ASSIGNMENT
Only the lines below between the ones containing "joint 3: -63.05" and "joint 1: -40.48", inclusive, are to be reproduced, each exactly as it stands.
◆ ◆ ◆ ◆ ◆ ◆ ◆
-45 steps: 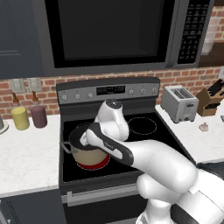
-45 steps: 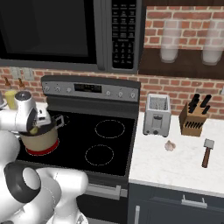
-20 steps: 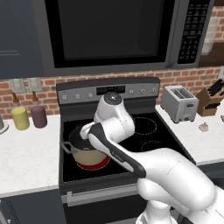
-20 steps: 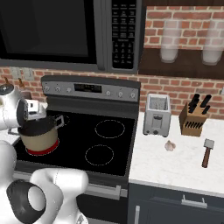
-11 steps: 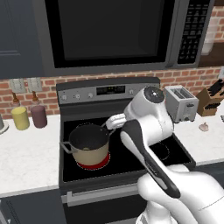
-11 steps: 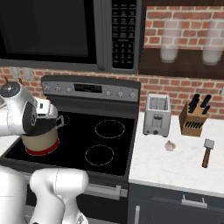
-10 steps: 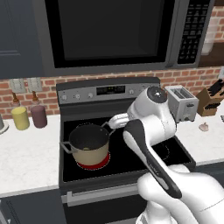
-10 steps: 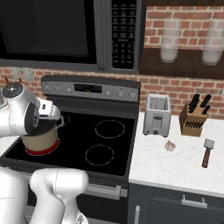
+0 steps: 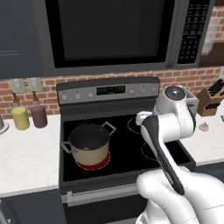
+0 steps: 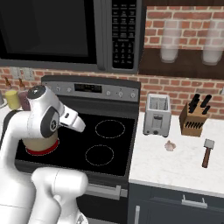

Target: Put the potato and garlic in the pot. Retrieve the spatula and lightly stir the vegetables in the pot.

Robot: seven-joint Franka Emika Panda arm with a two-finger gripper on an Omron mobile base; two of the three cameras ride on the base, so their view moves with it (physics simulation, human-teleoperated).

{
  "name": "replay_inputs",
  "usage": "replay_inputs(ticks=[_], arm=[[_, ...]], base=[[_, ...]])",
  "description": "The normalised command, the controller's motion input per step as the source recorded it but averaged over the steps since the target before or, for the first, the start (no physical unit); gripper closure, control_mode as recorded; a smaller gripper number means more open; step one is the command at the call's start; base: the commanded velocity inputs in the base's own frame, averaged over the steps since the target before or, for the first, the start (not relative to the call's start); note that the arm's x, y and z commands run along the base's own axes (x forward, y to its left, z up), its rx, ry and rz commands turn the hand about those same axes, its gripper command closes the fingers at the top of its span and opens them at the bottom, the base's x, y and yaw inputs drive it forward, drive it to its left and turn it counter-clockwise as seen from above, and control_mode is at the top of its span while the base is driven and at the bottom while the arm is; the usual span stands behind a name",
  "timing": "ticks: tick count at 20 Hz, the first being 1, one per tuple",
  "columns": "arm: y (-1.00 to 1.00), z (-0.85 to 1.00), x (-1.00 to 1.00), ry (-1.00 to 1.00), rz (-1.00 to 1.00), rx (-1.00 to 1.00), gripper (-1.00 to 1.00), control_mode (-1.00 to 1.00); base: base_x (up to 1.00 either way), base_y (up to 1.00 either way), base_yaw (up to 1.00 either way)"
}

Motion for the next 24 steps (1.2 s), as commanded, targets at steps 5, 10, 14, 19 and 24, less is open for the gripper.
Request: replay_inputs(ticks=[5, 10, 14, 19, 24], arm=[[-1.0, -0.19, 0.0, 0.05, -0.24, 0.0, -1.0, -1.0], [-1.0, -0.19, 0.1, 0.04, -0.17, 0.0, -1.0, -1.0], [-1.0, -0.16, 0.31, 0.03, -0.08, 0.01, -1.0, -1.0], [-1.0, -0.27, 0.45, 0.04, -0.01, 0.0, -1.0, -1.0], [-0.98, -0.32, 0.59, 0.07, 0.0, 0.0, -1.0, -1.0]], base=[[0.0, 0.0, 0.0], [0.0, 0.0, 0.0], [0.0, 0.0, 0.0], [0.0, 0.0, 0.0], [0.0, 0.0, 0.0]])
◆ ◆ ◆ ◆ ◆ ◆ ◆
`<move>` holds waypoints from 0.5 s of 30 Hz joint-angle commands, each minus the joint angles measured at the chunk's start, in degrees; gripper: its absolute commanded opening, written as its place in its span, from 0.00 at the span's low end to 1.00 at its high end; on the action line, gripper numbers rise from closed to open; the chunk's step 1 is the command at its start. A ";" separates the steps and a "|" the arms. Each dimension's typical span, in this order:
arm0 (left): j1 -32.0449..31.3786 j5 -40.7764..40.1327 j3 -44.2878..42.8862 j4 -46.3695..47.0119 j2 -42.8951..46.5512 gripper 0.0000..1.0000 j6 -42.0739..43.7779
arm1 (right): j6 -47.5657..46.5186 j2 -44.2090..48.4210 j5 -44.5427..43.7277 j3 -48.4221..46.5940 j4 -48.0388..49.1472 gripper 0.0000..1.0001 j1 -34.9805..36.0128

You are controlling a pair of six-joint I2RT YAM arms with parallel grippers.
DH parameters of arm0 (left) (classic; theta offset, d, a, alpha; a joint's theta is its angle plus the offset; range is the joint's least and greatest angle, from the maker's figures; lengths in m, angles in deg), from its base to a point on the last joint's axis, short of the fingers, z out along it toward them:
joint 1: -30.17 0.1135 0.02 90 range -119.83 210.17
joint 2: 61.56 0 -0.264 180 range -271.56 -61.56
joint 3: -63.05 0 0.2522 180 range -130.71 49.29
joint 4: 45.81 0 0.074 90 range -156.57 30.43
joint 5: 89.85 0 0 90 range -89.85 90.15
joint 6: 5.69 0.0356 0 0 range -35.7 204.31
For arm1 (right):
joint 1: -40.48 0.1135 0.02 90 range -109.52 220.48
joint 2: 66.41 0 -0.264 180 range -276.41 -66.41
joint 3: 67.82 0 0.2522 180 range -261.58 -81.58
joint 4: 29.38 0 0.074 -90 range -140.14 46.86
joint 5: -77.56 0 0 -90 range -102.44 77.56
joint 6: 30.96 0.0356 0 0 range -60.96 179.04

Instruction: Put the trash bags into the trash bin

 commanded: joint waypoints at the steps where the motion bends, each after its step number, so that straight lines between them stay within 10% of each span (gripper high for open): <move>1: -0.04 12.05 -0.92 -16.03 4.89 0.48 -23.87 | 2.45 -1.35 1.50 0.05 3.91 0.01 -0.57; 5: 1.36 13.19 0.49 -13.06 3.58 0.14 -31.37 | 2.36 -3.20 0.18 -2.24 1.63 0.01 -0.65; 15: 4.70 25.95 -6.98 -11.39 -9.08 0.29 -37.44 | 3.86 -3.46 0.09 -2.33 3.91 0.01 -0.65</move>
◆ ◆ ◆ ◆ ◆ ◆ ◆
ANSWER SECTION
joint 3: -63.05 0 0.2522 180 range -130.71 49.29
joint 4: 45.81 0 0.074 90 range -156.57 30.43
joint 5: 89.85 0 0 90 range -89.85 90.15
joint 6: 5.69 0.0356 0 0 range -35.7 204.31
For arm1 (right):
joint 1: -40.48 0.1135 0.02 90 range -109.52 220.48

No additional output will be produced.